Sports

Is love making a fool of golfer Rory McIlroy?

First there was tennis pro Caroline Wozniacki, then there was PGA staffer Erica Stoll. As Rory McIlroy announces his second engagement, Greg Bruce wonders whether the former world number one’s flair for romance is getting in the way of his golf.

Rory McIlroy of Northern Ireland and his girlfriend Erica Stoll pose with the Race To Dubai and DP World Tour Championship trophies following  the final round of the DP World Tour Championship, November 22, 2015 in Dubai, United Arab Emirates.  (Photo by Andrew Redington/Getty Images)

Rory McIlroy and girlfriend Erica Stoll with the Race To Dubai and DP World Tour Championship trophies. (Photo by Andrew Redington/Getty Images)

Over the course of his relatively brief career, a lot of attention has been accorded 26 year old golfer Rory McIlroy. Much of it has focused on his beautiful swing; some of it has focused on his tight 80s perm and naughty face; effectively all of it has focused on the catastrophic end of his relationship with tennis’s Caroline Wozniacki; and the remainder has focused on the question, now answered I think, of whether he will be the next Tiger.

“Who’s the next Tiger?” The golfing media and I have asked weekly, sometimes daily, as if we have nothing else to say about this glorious game, as if Lydia Ko isn’t happening right now in a less well-lit corner of the dance floor. “Is this guy the next Tiger? No? Then what about this guy?”

When will this narrative end? Can the golf media not find another discussion point?

Because the answers to that pair of questions are never and no, and because young tight-permed genius Rory McIlroy has, for most of the last few years, been the world’s best golfer, he has by default become our leading discussion point.

If the rise of sudoku has taught us anything, it’s that our brains have evolved to find few things as absorbing as the gap between question and answer.

With sports prodigies, the gap can be opened and closed multiple times across a career. Take the case of Tiger: first we wondered if he would be as good as he looked, then we wondered whether he would become the youngest major winner, then whether he would become the greatest player of all time, then, finally, whether he would break back into the world’s top 400.
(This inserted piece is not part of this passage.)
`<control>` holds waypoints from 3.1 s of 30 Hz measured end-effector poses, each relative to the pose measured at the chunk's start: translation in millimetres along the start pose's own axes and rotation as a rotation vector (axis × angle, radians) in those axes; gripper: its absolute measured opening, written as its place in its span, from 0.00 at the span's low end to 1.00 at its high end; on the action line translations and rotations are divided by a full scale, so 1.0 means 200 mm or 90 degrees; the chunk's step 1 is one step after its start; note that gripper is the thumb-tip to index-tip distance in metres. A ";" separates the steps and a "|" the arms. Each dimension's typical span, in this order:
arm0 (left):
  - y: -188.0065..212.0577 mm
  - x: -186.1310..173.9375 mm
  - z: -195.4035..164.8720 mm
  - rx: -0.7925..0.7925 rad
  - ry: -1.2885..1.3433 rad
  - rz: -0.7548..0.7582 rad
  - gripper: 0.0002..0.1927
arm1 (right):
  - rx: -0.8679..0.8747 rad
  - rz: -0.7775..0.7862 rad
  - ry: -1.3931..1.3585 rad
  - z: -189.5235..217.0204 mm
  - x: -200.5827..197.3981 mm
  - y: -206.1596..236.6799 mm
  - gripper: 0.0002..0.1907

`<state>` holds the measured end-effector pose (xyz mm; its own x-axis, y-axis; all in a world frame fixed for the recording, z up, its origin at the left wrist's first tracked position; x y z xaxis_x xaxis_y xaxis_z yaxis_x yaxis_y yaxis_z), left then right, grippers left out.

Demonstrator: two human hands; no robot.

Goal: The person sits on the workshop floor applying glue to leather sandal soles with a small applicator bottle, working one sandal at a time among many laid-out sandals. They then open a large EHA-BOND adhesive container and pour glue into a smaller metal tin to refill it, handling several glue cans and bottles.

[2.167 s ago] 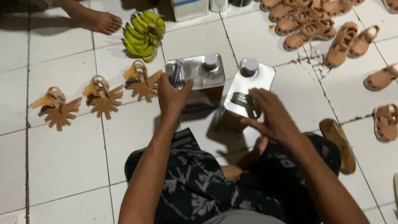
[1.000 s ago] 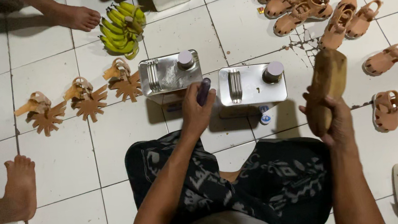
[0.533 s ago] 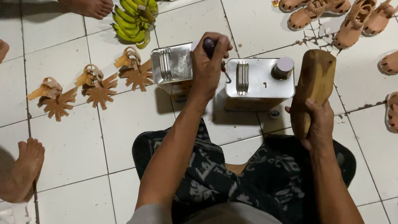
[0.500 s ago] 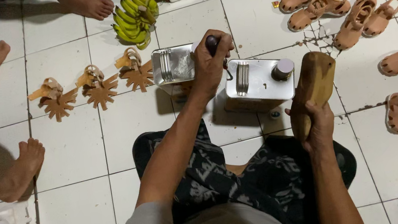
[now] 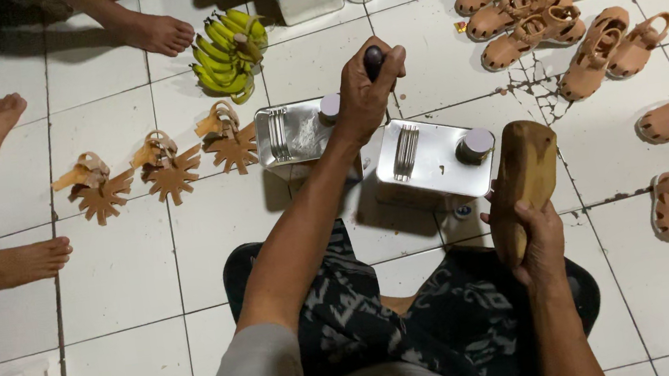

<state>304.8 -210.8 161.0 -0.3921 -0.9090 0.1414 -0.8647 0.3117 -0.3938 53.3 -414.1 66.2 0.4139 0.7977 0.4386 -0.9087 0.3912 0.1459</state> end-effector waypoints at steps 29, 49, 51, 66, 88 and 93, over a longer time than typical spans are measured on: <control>0.05 0.10 0.21 0.033 0.027 0.021 0.17 | -0.278 0.191 0.831 0.99 1.00 -0.04 0.40; 0.13 0.04 0.22 -0.150 -0.107 -0.007 0.25 | -0.355 0.024 0.658 0.26 0.43 0.03 0.36; 0.18 0.03 0.21 -0.169 -0.057 -0.042 0.26 | -0.407 0.040 0.662 0.20 0.44 0.04 0.40; 0.19 0.00 -0.05 -0.078 0.022 -0.058 0.24 | -0.382 0.061 0.703 0.09 0.42 0.02 0.40; 0.20 0.03 0.07 -0.127 -0.132 0.015 0.24 | -0.254 0.079 0.617 0.30 0.36 -0.02 0.36; 0.20 0.04 0.10 -0.118 -0.162 0.006 0.23 | -0.372 0.135 0.513 0.88 0.45 0.09 0.29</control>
<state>274.0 -210.8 128.9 -0.3297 -0.9384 -0.1034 -0.9129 0.3449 -0.2183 65.2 -415.7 264.7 0.3573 0.8640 -0.3548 -0.8878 0.1962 -0.4163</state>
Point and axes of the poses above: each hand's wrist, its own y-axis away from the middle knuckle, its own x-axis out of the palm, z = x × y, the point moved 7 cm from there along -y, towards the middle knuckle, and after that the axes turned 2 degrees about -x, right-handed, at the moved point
With Rory, the questions of potential began seriously in 2012 and, with the occasional exception, have become less lofty fairly steadily since. Rory has love problems. His apparent raging need to get married, despite the fact he is basically still a child, is either symptomatic of, or responsible for, his failure to become more than what he is. It is charming but it is also a bit annoying.

In 2014, at barely 25, just after he and Caroline Wozniacki sent out their wedding invitations, he called her to say they were breaking up. Then, last year, he started appearing more and more with new girlfriend Erica Stoll, and almost before you could tell the Daily Mail, he was engaged to her. In the regular pap and publicity snaps, they were frequently pictured holding hands as if they were either 12 years old or acting a lot like it.

The issue with all this is that you can’t simultaneously care that much about both romantic relationships and golf. If you are a professional, the game takes possession of you and demands that you devote yourself to it fully. This should not be a problem, for when you have felt with your hand the sweet, soft nap of the 18th green at Augusta, it would be dishonest to claim you could ever again feel so enthusiastic about touching a human butt. Golf knows that.

Has Rory sacrificed at least some of his love of golf – for which his facility is so superlative that he was rightly touted, not so long before the implosion of Caroline Wozniacki’s wedding, as potentially the greatest of all time – in order to do something as prosaic as getting married? Does he not understand that while golf is spiritual, marriage is mostly washing and ironing shirts?

In golfing terms Rory Mcilroy had a pretty good year last year but he didn’t win a major and it’s fair to ask the question: Will he ever be the player he should have been?

We enjoyed the run of Tiger through the late 90s and early 2000s in part because of the excitement of his quest for incomparable greatness. But that is not the only lens through which to view world class golf and, in retrospect, it’s one of the more stupid ones. We formed an unhealthy relationship with Tiger and he let us down.

There is no longer that threat from Rory, so we can relax and enjoy him for what he is. Where Tiger’s swing was nut-hard and angry, Rory’s is basically performance art: a movement of his body so graceful that it would be equally spectacular absent the golf course. It is hard proof that God exists. He is kind and considerate to his fellow players and is well-liked by them. He has a flaw when it comes to love, but what young person can truly say their way has never been sullied by hormones? He says that Erica Stoll makes him feel serene. Is serenity something Tiger ever sought? Just thinking about the word probably makes him want to puke.

How good will Rory become? How many majors will he win over the course of his career? These questions are yet to be answered. Will he be the next Tiger? No, thank God.